Some of these contributions are acknowledged here, approximately in
chronologic order.
Paul Doolan provided a brief review resulting in a number of
clarifications, most notably regarding on-chip vs. system buffering,
100 Gb/s link speed assumptions in the 150 Mpps figure, and handling
of large microflows. Pablo Frank reminded us of the sawtooth effect
in PPS vs. packet size graphs, prompting the addition of a few
paragraphs on this. Comments from Lou Berger at IETF-85 prompted the
addition of Section 2.7.
Valuable comments were received on the BMWG mailing list. Jay
Karthik pointed out testing methodology hints that after discussion
were deemed out of scope and were removed but may benefit later work
in BMWG.
Nabil Bitar pointed out the need to cover QoS (Differentiated
Services), MPLS multicast (P2MP and MP2MP), and MPLS-TP OAM. Nabil
also provided a number of clarifications to the questions and tests
in Section 3 and Section 4.
Mark Szczesniak provided a thorough review and a number of useful
comments and suggestions that improved the document.

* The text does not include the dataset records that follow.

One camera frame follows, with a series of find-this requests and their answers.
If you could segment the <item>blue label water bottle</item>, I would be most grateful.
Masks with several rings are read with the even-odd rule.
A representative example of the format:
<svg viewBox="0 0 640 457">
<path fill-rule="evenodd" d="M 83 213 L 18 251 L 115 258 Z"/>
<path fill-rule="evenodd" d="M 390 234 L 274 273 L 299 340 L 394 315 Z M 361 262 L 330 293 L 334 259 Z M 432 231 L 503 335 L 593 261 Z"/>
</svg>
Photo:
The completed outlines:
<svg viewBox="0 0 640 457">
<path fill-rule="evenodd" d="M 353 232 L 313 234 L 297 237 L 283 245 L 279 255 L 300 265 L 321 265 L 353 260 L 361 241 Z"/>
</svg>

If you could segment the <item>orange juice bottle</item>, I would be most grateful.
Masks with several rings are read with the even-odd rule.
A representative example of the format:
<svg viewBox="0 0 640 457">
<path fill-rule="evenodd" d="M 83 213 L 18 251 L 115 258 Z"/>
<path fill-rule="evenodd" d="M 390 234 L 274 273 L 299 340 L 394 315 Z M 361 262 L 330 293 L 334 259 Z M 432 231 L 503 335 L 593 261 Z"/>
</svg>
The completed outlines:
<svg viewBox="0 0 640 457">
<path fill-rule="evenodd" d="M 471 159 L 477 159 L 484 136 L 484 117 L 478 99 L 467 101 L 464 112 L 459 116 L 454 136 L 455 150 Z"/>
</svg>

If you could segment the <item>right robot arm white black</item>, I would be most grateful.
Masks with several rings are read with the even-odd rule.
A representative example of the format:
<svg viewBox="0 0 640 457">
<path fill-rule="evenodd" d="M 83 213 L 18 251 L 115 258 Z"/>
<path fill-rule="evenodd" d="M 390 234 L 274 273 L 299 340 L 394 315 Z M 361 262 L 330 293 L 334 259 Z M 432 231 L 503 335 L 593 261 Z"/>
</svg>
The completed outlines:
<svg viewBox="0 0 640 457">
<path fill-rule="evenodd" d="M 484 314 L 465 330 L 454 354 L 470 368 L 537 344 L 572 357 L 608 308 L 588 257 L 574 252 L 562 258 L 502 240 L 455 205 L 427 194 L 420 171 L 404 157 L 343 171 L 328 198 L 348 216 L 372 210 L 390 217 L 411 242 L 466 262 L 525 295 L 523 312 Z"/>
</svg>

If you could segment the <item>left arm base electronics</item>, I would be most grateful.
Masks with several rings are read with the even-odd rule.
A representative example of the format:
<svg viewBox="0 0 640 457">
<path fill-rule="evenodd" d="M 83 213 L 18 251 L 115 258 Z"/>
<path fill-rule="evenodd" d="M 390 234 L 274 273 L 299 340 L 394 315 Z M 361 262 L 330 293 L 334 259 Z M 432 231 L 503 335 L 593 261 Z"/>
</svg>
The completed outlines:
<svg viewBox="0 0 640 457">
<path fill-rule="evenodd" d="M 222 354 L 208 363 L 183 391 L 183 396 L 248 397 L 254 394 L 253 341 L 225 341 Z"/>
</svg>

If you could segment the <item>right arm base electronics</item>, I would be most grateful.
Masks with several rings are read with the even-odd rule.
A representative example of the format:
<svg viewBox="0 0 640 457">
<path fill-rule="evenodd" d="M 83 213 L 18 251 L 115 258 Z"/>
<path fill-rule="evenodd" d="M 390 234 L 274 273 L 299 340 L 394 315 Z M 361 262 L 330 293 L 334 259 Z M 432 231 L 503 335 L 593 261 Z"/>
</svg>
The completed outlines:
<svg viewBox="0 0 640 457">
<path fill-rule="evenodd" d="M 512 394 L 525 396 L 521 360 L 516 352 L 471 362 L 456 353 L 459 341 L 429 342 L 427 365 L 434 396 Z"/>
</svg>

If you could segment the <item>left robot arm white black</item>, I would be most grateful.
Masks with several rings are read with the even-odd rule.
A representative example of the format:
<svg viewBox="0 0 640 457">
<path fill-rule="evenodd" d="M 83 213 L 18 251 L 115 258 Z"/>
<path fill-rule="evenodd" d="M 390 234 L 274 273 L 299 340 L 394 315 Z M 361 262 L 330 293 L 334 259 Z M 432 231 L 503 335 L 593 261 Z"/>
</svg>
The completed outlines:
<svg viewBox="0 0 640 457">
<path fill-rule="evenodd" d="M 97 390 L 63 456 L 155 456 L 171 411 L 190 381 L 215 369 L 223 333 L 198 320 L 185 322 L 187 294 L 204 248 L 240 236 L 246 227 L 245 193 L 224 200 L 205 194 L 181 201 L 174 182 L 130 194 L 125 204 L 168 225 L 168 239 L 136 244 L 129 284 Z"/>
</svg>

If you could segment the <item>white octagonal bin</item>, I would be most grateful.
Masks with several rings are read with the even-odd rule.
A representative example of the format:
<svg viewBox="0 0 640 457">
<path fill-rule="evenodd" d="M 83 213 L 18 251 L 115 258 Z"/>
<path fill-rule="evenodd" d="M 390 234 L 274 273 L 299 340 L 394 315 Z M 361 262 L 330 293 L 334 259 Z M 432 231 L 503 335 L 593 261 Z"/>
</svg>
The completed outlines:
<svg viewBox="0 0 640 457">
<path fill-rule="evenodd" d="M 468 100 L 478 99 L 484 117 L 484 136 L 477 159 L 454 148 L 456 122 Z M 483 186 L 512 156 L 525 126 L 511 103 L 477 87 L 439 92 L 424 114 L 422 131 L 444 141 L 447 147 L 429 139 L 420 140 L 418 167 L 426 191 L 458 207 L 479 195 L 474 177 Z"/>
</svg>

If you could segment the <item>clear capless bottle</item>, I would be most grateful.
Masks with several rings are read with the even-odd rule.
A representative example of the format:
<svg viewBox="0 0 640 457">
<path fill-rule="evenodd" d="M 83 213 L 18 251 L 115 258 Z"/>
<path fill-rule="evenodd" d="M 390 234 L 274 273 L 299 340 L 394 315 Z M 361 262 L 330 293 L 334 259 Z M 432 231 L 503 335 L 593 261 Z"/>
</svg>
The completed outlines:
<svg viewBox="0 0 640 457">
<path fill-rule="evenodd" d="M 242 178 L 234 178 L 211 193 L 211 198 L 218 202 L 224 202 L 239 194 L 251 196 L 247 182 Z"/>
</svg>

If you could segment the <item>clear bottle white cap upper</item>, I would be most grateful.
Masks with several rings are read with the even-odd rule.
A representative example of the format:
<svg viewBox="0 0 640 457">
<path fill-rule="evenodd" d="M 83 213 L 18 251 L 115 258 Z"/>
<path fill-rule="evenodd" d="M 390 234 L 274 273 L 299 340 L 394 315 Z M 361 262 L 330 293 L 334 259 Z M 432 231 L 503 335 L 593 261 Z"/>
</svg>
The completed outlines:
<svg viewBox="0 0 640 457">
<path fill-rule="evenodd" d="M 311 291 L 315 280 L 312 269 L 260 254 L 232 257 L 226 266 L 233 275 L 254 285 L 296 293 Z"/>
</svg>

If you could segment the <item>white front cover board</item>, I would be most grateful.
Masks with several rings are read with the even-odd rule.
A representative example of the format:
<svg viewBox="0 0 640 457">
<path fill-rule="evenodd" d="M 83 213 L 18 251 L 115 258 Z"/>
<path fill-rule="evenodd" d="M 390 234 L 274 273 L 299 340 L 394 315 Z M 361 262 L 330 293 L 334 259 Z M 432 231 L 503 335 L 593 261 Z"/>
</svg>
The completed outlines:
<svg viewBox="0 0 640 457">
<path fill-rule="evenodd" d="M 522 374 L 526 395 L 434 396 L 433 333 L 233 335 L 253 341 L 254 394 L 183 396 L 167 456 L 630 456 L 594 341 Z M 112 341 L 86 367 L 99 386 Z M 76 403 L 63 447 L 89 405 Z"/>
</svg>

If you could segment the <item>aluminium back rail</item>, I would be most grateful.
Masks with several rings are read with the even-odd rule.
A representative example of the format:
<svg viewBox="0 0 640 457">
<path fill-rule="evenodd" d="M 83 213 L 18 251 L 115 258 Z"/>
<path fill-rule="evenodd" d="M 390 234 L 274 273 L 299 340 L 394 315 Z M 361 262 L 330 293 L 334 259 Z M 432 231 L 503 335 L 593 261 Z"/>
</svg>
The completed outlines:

Gregory Mirsky and Thomas Beckhaus provided useful comments during
the MPLS RT review.
Tal Mizrahi provided comments that prompted clarifications regarding
timestamp processing, local delivery of packets, and the need for
hardware assistance in processing OAM traffic.
Alexander (Sasha) Vainshtein pointed out errors in Section 2.1.8.1
and suggested new text which after lengthy discussion resulted in
restating the summarization of requirements from PWE3 RFCs and more
clearly stating the benefits and drawbacks of packet resequencing
based on PW sequence number.
Loa Anderson provided useful comments and corrections prior to WGLC.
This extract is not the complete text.